HOW TO COMPLETE THIS TASK:
Go to the line in the data below that contains "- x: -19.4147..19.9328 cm". Write it out exactly, along with every later line through the last, and nothing else.

*** INFORMATION SUPPLIED Section Begins ***

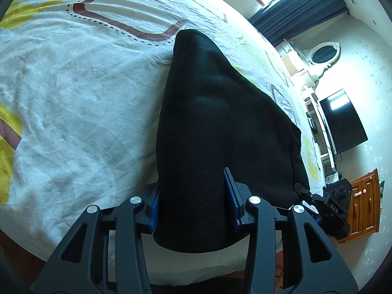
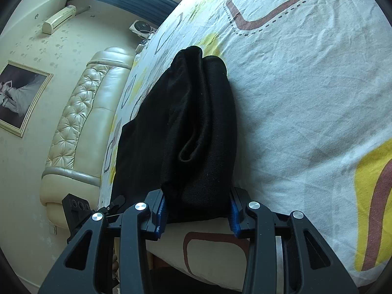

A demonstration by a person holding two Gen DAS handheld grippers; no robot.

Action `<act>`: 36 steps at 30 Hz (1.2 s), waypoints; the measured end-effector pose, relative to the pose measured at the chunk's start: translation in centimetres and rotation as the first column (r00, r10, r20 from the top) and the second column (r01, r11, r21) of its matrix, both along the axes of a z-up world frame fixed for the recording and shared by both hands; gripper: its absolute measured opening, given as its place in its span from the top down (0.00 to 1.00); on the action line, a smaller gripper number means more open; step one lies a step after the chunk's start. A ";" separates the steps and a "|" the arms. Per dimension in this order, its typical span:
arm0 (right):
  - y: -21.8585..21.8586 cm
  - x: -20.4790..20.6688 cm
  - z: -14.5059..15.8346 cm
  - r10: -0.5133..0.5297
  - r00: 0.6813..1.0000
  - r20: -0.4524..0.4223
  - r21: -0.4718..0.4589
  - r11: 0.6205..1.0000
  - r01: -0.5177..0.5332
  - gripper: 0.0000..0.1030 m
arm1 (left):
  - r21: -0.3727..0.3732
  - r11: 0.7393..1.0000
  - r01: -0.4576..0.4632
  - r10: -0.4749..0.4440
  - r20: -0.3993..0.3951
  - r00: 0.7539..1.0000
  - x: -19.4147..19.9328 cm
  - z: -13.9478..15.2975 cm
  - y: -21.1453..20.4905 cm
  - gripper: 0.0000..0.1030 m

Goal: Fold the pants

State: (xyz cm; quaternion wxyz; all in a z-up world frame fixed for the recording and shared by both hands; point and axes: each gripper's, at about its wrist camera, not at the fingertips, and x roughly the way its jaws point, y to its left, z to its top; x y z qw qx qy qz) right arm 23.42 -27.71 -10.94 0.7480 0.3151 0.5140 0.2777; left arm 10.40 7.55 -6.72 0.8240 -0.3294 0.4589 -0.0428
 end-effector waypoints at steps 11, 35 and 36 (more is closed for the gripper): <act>0.3 -0.2 0.0 0.003 1.000 -0.005 0.002 1.000 -0.003 0.61 | 0.006 1.000 0.000 0.000 -0.003 1.000 -0.3 0.1 0.1 0.59; -1.1 -1.6 -1.3 -0.036 0.995 -0.090 0.053 0.998 0.041 0.36 | -0.091 0.995 0.039 -0.038 0.013 0.999 -0.4 -1.5 0.3 0.09; -1.3 -1.8 -1.2 -0.035 0.995 -0.092 0.053 0.998 0.040 0.35 | -0.078 0.996 0.040 -0.039 0.019 0.999 -0.5 -1.4 0.2 0.09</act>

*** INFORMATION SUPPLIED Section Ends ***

EXERCISE RESULT:
  - x: -19.4147..19.9328 cm
  - z: -13.9478..15.2975 cm
  - y: -21.1453..20.4905 cm
  - gripper: 0.0000..0.1030 m

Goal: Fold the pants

State: (xyz cm; quaternion wxyz; all in a z-up world frame fixed for the recording and shared by both hands; point and axes: each gripper's, at about its wrist camera, not at the fingertips, and x roughly the way its jaws point, y to its left, z to its top; x y z qw qx qy qz) right arm 23.42 -27.71 -10.94 0.7480 0.3151 0.5140 0.2777; left arm 10.40 7.55 -6.72 0.8240 -0.3294 0.4589 -0.0428
 end-effector waypoints at steps 11, 35 and 36 (more is closed for the gripper): <act>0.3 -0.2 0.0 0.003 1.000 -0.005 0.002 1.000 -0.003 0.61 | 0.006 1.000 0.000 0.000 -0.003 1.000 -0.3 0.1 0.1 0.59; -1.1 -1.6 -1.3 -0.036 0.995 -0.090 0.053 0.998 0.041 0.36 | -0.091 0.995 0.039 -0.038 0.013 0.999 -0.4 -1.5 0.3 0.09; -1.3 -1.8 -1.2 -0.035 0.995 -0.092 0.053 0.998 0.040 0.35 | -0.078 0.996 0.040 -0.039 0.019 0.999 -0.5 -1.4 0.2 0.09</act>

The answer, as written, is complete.